* **What the task requires**
Look through the records below, and copy out every line that holds the string "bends".

--- START ---

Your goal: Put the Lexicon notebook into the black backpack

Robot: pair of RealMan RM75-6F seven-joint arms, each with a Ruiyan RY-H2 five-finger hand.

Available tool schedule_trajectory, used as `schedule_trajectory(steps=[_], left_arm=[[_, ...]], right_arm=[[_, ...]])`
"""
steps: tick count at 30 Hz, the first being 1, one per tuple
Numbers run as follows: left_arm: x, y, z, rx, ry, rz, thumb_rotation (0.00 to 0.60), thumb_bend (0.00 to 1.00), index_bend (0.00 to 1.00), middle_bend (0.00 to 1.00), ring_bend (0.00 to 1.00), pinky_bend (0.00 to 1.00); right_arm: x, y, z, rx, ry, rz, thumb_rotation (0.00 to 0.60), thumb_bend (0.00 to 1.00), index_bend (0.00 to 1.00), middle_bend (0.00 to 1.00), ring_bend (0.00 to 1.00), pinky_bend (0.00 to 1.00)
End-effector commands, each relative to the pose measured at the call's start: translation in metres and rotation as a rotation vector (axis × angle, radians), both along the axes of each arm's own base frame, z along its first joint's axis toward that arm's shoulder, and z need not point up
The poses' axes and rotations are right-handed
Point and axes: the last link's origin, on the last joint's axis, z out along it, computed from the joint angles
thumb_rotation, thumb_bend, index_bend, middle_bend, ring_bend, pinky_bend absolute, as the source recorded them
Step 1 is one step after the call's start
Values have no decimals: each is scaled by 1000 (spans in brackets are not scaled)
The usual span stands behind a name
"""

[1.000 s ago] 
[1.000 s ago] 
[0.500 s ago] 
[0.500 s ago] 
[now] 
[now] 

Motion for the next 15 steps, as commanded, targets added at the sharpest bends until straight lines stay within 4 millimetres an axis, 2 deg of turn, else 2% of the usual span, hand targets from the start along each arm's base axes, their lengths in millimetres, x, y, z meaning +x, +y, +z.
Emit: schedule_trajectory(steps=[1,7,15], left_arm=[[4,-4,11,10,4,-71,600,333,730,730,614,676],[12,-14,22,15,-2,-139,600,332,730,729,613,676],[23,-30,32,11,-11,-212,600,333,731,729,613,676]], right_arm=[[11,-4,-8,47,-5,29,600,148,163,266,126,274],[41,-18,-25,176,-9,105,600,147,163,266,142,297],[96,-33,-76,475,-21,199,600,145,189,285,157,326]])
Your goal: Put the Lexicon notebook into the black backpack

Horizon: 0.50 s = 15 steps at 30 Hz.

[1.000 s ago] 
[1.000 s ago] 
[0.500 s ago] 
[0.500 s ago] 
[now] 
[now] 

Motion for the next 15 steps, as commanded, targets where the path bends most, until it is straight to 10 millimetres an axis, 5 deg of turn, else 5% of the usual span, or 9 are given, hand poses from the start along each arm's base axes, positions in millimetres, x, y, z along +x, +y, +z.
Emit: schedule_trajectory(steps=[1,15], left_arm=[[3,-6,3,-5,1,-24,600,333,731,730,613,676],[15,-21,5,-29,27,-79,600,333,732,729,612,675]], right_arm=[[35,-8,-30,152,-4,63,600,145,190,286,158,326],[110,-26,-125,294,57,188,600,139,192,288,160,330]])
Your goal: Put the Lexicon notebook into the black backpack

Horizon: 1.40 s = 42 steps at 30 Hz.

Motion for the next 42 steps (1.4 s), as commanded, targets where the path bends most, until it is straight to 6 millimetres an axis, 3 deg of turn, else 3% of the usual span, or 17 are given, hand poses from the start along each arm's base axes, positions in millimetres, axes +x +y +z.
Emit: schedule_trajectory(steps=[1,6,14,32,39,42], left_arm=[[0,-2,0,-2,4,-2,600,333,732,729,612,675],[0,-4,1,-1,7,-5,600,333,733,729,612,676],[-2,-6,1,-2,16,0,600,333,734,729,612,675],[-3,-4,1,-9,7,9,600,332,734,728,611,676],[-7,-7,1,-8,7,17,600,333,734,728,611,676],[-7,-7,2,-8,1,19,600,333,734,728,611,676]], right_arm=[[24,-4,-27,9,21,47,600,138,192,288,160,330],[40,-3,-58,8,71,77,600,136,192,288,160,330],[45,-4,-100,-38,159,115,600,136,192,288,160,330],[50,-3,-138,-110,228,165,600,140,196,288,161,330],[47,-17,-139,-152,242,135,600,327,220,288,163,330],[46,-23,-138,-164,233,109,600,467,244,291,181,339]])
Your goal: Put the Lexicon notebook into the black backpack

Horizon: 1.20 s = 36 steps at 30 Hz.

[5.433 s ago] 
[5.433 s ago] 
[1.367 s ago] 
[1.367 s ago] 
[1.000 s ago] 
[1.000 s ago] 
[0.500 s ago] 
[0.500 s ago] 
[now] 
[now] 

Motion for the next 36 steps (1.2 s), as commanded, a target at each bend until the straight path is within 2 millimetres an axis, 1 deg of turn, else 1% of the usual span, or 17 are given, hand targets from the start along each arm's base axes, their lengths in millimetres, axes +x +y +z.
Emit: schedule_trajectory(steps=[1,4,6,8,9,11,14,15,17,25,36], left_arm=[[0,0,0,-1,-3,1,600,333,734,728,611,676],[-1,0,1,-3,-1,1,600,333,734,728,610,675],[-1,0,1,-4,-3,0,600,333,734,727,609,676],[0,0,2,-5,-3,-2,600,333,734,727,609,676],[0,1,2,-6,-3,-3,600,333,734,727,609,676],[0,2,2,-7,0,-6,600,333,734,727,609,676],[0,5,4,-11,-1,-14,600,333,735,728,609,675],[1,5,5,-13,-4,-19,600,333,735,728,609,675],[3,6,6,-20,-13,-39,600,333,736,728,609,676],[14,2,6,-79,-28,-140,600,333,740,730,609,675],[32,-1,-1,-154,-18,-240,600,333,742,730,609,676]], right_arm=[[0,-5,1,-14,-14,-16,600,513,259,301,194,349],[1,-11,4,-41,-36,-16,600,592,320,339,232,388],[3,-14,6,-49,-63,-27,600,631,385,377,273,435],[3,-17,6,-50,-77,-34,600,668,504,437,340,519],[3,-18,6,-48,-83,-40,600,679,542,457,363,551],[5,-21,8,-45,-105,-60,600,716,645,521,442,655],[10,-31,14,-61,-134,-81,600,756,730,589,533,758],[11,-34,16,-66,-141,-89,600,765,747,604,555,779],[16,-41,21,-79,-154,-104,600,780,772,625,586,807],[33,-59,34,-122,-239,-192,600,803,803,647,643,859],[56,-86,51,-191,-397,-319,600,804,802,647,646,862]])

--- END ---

* **Solution to the problem**
Motion for the next 15 steps, as commanded, targets added at the sharpest bends until straight lines stay within 4 millimetres an axis, 2 deg of turn, else 2% of the usual span, hand targets from the start along each arm's base axes, their lengths in millimetres, x, y, z meaning +x, +y, +z.
Motion for the next 15 steps, as commanded, targets where the path bends most, until it is straight to 10 millimetres an axis, 5 deg of turn, else 5% of the usual span, or 9 are given, hand poses from the start along each arm's base axes, positions in millimetres, x, y, z along +x, +y, +z.
Motion for the next 42 steps (1.4 s), as commanded, targets where the path bends most, until it is straight to 6 millimetres an axis, 3 deg of turn, else 3% of the usual span, or 17 are given, hand poses from the start along each arm's base axes, positions in millimetres, axes +x +y +z.

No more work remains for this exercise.